Pulver-Moulthrop said developers have advised her that they wouldn’t touch her land unless municipal water lines were extended to the area.

The town draws its municipal water from reservoirs in Moreau, across the Hudson River, and distributes it to the village of Fort Edward and to the town’s Water District 2.

The town has proposed creating a Water District 3 to serve 96 parcels in the northeastern section of town. One of those parcels is a two-acre building lot in the land Pulver-Moulthrop wants to sell to the DEC.

According to minutes of the Town Board’s September meeting, several board members objected to the sale because it might jeopardize the water district. Councilman Terry Middleton said he would prefer to see the land developed.

Fort Edward Supervisor Mitchell Suprenant was out of town in late September and could not be reached for comment for this report. Town Clerk Aimee Mahoney said no one else at the town office was authorized to comment.

But protecting the area from development is the key goal of Friends of the IBA.
“Development would fragment the habitat,” Lafond said. “The town’s master plan favors open space.”

Pulver-Moulthrop, who oversaw development of Water District 2 while she was town supervisor, pointed out that “Water District 3 is only a proposal.”

“It would be a very heavy climb in this area,” she said. “There are a lot of miles and not a lot of houses.”
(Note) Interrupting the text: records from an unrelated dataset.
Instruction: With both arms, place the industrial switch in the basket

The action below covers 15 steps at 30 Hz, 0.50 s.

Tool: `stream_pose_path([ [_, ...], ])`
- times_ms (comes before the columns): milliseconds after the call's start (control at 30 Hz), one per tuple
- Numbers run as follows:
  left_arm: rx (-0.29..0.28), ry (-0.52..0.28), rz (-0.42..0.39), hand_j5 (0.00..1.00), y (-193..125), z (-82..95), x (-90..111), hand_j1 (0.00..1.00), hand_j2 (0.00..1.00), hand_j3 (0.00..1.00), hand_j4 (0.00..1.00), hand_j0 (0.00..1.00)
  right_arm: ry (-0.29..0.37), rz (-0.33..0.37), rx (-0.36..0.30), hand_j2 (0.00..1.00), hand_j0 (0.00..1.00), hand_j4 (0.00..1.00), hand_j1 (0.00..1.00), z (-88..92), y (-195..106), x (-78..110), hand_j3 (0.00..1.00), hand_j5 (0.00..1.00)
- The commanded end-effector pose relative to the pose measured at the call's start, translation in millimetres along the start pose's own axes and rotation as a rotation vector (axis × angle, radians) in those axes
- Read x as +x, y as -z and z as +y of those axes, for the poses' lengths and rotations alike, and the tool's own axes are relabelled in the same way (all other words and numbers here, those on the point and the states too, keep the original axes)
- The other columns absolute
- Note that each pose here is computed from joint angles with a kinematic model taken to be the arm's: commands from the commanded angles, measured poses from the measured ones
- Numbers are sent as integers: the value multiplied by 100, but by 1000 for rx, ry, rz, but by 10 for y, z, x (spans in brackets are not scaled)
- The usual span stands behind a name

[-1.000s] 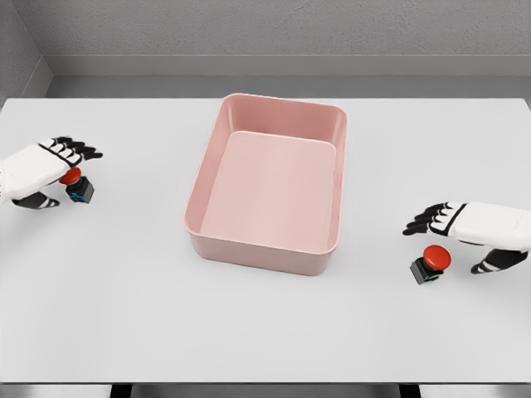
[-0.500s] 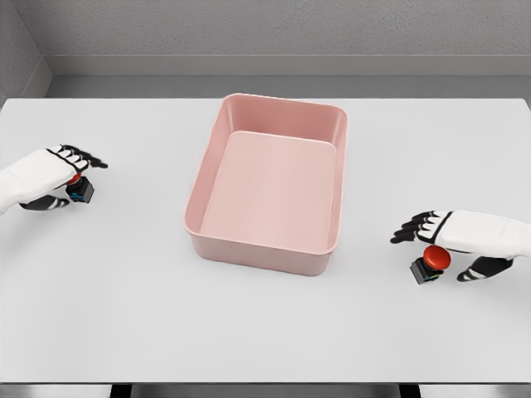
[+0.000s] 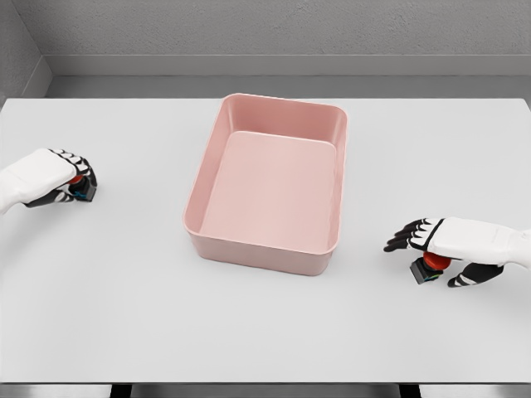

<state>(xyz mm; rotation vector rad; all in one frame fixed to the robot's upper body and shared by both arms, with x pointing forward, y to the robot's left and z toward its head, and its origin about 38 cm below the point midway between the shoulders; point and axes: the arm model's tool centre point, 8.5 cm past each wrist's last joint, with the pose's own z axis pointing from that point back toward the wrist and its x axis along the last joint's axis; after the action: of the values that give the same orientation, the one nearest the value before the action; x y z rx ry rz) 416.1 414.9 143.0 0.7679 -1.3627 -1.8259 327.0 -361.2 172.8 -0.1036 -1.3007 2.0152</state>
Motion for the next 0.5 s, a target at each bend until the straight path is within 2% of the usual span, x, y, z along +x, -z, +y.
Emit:
stream_pose_path([
  [0,24,19,-29,31,23,117,76,31,31,31,31,31,4,2,-2,93,93,93,93,-6,-9,-2,93,93],
  [100,54,35,-65,30,59,223,192,30,30,30,30,30,5,3,4,89,89,89,89,3,-14,-3,89,89],
  [200,97,68,-120,29,107,404,363,29,29,29,29,29,4,3,11,86,86,86,86,4,-14,-4,86,86],
  [467,157,105,-194,29,153,639,608,29,29,29,29,29,7,4,29,84,84,84,84,32,-23,-5,84,84],
])
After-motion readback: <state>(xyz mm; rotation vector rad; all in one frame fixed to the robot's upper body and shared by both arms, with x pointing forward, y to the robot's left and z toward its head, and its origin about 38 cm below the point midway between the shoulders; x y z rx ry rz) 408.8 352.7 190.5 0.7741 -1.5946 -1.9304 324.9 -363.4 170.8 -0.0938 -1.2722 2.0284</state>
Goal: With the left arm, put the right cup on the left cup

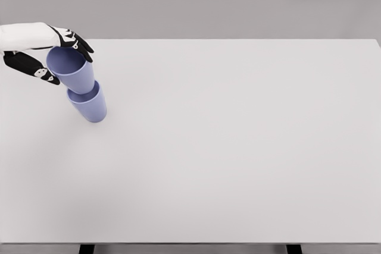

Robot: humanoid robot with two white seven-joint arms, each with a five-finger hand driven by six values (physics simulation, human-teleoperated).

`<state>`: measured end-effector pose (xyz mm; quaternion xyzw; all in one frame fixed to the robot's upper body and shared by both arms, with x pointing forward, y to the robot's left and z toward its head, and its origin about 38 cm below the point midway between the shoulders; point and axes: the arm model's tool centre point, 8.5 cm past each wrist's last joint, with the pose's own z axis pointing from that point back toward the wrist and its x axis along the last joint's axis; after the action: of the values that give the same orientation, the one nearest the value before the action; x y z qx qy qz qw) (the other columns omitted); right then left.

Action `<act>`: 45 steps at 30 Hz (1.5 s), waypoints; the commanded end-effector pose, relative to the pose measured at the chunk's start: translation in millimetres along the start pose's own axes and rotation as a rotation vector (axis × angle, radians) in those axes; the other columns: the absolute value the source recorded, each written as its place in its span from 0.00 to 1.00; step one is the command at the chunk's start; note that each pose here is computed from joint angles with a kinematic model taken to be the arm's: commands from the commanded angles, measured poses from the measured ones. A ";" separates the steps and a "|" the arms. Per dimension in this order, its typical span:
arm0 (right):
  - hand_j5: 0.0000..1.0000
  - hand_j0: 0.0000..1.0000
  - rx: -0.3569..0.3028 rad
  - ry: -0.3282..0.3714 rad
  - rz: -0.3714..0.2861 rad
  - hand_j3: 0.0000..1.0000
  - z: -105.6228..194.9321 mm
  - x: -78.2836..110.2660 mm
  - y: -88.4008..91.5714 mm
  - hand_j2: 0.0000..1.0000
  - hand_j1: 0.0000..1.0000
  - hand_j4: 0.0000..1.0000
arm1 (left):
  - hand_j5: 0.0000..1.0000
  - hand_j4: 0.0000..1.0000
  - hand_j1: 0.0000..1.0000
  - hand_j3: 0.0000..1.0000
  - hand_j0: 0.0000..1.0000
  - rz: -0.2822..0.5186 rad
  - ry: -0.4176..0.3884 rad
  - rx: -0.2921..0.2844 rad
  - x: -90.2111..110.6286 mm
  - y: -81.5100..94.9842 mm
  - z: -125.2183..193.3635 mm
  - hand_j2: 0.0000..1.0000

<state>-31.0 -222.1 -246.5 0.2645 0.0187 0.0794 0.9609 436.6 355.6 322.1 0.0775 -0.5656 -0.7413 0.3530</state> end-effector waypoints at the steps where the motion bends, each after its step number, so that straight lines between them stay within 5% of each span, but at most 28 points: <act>1: 1.00 1.00 0.001 0.000 0.001 1.00 0.0 -0.1 0.1 1.00 1.00 1.00 | 0.68 0.68 0.68 0.68 0.68 0.006 0.001 0.005 -0.1 1.0 0.9 0.68; 20: 1.00 1.00 0.001 0.000 0.001 1.00 0.0 -0.1 0.1 1.00 1.00 1.00 | 0.69 0.69 0.69 0.69 0.69 0.013 -0.007 0.007 0.2 -1.4 -2.0 0.69; 28: 1.00 1.00 0.001 0.000 0.001 1.00 0.0 -0.1 0.1 1.00 1.00 1.00 | 0.93 0.93 0.93 0.93 0.93 0.013 -0.005 0.013 0.0 -0.5 -1.2 0.93; 37: 1.00 1.00 0.001 0.000 0.001 1.00 0.0 -0.1 0.1 1.00 1.00 1.00 | 0.97 0.97 0.97 0.97 0.97 0.011 -0.005 0.016 0.7 0.5 0.0 0.97; 39: 1.00 1.00 0.001 0.000 0.001 1.00 0.0 -0.1 0.1 1.00 1.00 1.00 | 1.00 1.00 1.00 1.00 1.00 0.039 -0.074 0.061 18.7 10.9 0.6 1.00; 42: 1.00 1.00 0.001 0.000 0.001 1.00 0.0 -0.1 0.1 1.00 1.00 1.00 | 1.00 1.00 1.00 1.00 1.00 0.059 -0.240 0.103 73.1 24.8 6.8 1.00; 45: 1.00 1.00 0.001 0.000 0.001 1.00 0.0 -0.1 0.1 1.00 1.00 1.00 | 1.00 1.00 1.00 1.00 1.00 0.068 -0.342 0.106 102.4 27.5 0.7 1.00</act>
<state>-31.0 -222.1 -246.5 0.2645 0.0187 0.0794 0.9609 387.9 305.3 367.9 -0.0174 -0.6434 -0.7090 0.2883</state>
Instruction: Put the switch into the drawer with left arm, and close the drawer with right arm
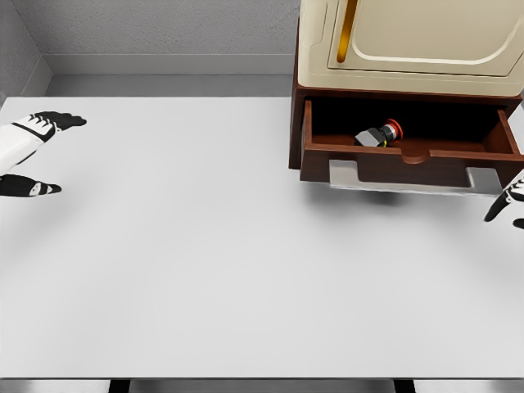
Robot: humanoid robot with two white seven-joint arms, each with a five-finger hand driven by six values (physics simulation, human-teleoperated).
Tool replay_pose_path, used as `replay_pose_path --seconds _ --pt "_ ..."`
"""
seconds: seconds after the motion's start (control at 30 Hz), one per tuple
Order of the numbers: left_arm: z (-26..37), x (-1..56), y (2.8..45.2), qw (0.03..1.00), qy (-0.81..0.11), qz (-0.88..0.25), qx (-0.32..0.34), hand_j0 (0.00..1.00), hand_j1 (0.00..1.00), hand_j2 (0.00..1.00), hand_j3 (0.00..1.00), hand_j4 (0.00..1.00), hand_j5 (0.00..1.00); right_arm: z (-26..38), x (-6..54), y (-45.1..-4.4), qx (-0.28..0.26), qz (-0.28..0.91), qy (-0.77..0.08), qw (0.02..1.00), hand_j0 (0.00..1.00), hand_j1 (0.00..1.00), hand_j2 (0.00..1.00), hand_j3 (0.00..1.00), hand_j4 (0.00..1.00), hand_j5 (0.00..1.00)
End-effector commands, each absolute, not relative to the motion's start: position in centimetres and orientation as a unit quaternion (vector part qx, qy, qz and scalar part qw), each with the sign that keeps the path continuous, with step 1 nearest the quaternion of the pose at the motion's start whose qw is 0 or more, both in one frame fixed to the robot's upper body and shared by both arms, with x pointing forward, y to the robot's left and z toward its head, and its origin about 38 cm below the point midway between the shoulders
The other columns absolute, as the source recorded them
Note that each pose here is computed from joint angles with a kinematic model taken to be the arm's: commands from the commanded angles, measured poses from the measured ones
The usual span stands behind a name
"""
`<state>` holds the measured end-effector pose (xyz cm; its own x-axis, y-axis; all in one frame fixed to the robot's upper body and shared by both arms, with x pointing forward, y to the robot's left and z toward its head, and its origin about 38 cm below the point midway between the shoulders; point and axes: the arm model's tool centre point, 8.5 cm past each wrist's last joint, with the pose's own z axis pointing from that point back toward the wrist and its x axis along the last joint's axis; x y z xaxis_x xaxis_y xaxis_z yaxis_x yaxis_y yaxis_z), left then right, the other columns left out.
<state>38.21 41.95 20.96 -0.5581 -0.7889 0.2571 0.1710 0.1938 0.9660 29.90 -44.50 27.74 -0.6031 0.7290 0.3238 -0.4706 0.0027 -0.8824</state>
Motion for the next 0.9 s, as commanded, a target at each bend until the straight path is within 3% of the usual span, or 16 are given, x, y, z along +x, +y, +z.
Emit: replay_pose_path --seconds 0.0,0.87 --pt "21.0 38.2 41.9 0.408 -0.659 -0.587 0.234 1.00 1.00 1.00 1.00 1.00 1.00 27.7 30.0 -44.8 -0.116 0.695 -0.561 0.435 0.56 0.56 0.56 0.56 0.56 0.56" --pt "21.0 38.2 41.9 0.408 -0.659 -0.587 0.234 1.00 1.00 1.00 1.00 1.00 1.00 28.4 29.9 -43.3 -0.103 0.723 -0.543 0.414 0.58 0.58 0.58 0.58 0.58 0.58"
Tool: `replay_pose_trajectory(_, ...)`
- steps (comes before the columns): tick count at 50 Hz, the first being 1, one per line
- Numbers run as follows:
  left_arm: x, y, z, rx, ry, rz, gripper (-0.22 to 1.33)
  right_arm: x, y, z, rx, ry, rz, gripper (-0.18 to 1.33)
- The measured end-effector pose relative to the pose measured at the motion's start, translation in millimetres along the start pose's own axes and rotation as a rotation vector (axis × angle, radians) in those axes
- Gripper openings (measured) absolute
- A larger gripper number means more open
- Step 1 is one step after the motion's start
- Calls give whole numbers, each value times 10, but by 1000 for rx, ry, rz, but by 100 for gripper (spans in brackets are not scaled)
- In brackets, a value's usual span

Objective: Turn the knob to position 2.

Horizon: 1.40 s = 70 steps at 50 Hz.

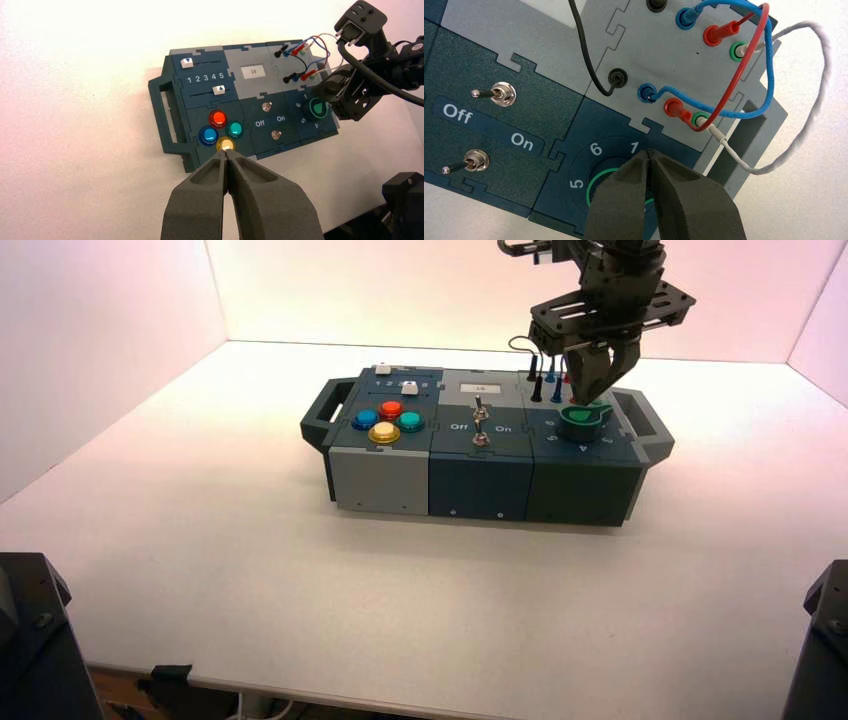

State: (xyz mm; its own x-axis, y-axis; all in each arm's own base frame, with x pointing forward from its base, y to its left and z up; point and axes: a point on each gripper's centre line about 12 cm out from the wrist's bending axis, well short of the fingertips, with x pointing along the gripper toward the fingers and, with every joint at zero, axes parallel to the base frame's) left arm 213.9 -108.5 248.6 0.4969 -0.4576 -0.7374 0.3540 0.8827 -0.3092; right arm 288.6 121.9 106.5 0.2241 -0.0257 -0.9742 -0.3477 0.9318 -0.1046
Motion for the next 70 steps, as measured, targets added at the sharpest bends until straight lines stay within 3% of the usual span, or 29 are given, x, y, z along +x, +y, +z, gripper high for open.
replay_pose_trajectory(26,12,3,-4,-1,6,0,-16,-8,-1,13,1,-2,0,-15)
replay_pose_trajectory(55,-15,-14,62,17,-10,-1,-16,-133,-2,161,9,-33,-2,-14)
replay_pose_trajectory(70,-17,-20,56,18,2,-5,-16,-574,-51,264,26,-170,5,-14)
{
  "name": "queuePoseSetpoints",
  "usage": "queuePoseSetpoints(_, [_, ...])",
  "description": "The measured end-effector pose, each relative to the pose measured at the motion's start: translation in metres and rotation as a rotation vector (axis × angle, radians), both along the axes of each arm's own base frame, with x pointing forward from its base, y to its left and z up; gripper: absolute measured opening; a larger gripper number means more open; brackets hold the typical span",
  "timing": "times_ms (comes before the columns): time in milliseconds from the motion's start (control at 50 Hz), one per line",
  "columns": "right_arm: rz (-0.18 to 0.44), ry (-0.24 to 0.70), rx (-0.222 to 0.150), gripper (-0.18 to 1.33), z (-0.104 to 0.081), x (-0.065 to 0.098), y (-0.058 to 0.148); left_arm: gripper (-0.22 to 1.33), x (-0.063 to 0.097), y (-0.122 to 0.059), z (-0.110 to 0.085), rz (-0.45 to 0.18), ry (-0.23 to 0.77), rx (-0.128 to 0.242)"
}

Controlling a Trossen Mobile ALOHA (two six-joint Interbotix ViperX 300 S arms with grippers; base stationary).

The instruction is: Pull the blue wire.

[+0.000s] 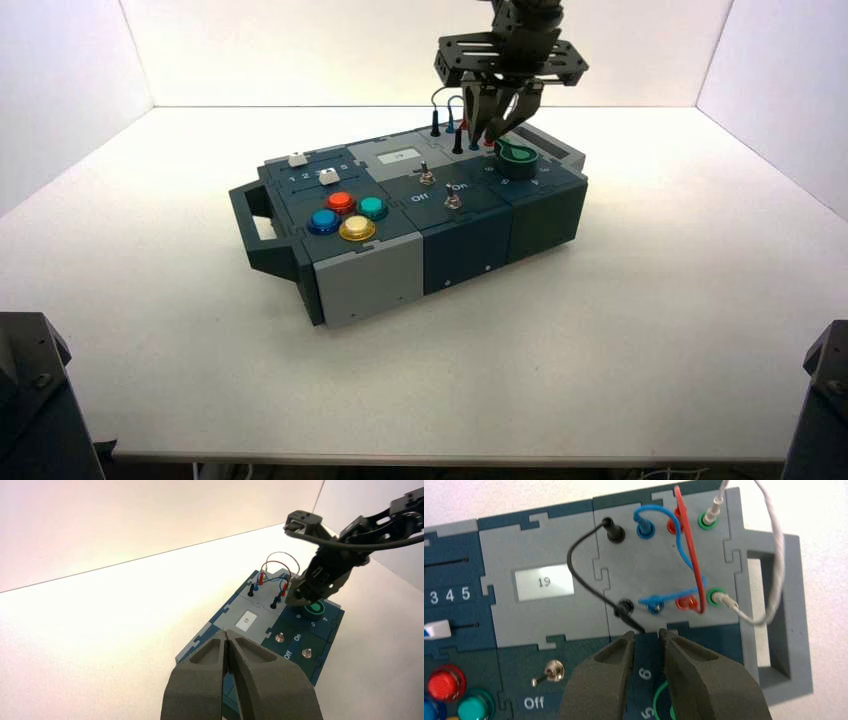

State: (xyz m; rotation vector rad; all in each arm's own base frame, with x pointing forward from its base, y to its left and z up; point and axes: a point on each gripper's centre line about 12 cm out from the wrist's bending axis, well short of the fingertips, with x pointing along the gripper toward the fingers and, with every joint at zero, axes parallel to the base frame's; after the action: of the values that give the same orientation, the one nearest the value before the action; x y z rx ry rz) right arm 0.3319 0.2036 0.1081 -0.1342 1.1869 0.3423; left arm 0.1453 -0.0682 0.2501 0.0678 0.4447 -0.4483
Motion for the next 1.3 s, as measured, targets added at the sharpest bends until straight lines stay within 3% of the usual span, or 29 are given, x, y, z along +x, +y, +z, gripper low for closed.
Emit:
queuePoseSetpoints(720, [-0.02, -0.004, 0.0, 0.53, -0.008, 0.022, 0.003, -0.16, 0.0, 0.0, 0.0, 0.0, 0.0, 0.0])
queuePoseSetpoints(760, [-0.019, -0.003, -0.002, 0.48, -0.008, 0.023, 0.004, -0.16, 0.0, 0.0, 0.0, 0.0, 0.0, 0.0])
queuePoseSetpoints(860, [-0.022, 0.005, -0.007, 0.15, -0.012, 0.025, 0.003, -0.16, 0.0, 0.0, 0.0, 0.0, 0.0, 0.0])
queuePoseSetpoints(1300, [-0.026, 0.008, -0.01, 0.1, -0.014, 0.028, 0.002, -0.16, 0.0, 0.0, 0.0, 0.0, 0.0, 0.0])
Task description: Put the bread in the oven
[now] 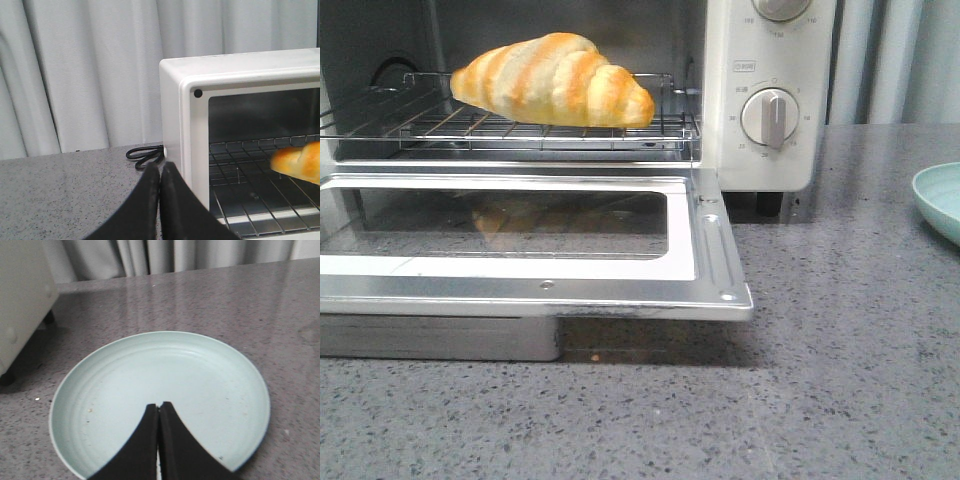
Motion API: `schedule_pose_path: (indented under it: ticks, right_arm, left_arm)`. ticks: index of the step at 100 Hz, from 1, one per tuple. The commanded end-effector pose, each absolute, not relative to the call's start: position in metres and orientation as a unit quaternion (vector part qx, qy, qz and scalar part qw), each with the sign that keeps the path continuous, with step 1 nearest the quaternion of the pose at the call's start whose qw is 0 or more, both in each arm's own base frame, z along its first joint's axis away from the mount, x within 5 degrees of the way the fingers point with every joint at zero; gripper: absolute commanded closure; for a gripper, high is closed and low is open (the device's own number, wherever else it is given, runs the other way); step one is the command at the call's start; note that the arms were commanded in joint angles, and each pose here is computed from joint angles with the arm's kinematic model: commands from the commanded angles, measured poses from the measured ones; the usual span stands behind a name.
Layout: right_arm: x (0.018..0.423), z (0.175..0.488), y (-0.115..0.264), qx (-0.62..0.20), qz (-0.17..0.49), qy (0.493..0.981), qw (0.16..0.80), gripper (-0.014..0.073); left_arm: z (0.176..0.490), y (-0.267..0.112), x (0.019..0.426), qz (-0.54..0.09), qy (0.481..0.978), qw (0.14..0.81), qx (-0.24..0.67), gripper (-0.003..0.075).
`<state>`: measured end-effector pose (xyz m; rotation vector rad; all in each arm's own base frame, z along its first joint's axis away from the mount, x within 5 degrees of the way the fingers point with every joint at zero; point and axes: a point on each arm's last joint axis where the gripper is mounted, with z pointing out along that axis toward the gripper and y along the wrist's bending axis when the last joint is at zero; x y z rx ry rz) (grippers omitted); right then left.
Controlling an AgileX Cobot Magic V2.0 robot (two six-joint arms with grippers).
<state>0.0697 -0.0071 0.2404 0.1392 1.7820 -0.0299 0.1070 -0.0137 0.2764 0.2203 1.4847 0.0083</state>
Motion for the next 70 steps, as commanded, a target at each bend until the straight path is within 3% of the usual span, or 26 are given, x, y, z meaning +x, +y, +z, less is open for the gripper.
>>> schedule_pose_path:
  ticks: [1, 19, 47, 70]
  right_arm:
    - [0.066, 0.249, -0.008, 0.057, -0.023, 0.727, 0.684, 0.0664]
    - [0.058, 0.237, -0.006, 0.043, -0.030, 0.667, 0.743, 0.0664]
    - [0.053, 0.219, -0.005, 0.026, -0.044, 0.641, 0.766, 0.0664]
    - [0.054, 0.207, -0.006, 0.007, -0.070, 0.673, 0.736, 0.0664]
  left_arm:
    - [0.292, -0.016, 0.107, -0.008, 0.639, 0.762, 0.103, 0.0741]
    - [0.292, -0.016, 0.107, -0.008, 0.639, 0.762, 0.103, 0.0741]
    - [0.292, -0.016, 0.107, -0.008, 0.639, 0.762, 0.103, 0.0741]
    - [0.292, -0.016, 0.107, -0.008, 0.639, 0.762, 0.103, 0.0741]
Although some grants are available for water system development, most residents in the area earn too much to qualify for them, she added.

Lafond also characterized the plan for a water district as speculative.
“There are a lot of problems with the water district as far as being able to fund it,” Lafond said. “It could be years more. It’s not realistic to hold up the purchase because of the water district.”
The Town Board meets again on Oct. 11. Friends of the IBA is asking its supporters, especially those who live in Fort Edward, Kingsbury and Argyle, to send the board letters supporting the sale. As of the September meeting, Suprenant and one of the four council members favored the sale, while three were opposed.

“We hope to convince one more board member,” Lafond said.
If the board withholds its approval, “I don’t know what we’ll do,” Pulver-Moulthrop said.
“It’s not my responsibility to put homes on my lots when that’s not what I want to do,” she added. “The land is beautiful. This is our family’s legacy to future generations.”

The conserved land would include a nature trail dedicated to her late husband, she said.
Lafond said the state would keep the land open by mowing one-third of it every year on a rotating basis. That would benefit the grassland birds as well as the small mammals that attract the owls and hawks.

“The area has always been a close farming community,” Pulver-Moulthrop said. “Most of the farmers would like to see it continue to be that way. I’m very hopeful the town will vote to accept the proposal and allow me to move forward.”